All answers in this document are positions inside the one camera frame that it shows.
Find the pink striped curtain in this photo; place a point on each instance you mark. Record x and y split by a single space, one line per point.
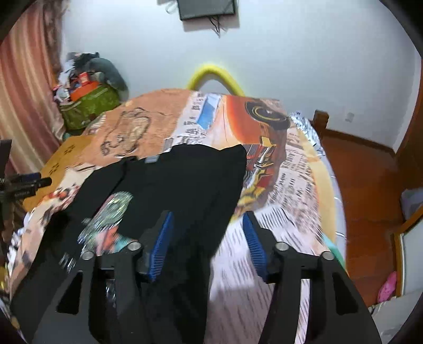
23 82

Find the printed blanket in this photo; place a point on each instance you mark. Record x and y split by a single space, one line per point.
290 185

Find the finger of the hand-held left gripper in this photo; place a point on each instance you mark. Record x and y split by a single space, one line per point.
26 177
29 186

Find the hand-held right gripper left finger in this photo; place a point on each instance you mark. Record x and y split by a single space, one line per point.
162 244

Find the wooden framed furniture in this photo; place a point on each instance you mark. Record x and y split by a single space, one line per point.
401 231

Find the yellow foam tube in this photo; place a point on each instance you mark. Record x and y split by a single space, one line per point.
206 68

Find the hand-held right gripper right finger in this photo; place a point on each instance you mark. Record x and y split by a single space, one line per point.
254 244

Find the pink slipper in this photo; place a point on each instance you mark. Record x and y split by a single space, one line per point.
387 286

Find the small wall monitor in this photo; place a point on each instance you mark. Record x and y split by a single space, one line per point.
205 8

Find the wooden bed post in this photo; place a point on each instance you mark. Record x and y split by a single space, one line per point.
320 120

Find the bamboo lap desk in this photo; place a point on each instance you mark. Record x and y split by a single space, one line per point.
59 155

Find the black printed t-shirt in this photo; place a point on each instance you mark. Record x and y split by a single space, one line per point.
185 185

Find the white wall socket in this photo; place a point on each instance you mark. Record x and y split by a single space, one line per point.
349 116

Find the orange box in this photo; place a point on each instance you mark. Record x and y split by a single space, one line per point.
84 91

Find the green storage box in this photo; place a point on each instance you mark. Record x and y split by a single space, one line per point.
89 106
·····
- [TASK]:
Write out, without alteration, the line that contains "Find the orange" and all subsequent lines down to the end of the data above.

- [FINAL ANSWER]:
Find the orange box in this photo; place a point on each instance you mark. Record x and y split by a single space, one line per point.
84 91

Find the green storage box in this photo; place a point on each instance you mark. Record x and y split by a single space, one line per point.
89 106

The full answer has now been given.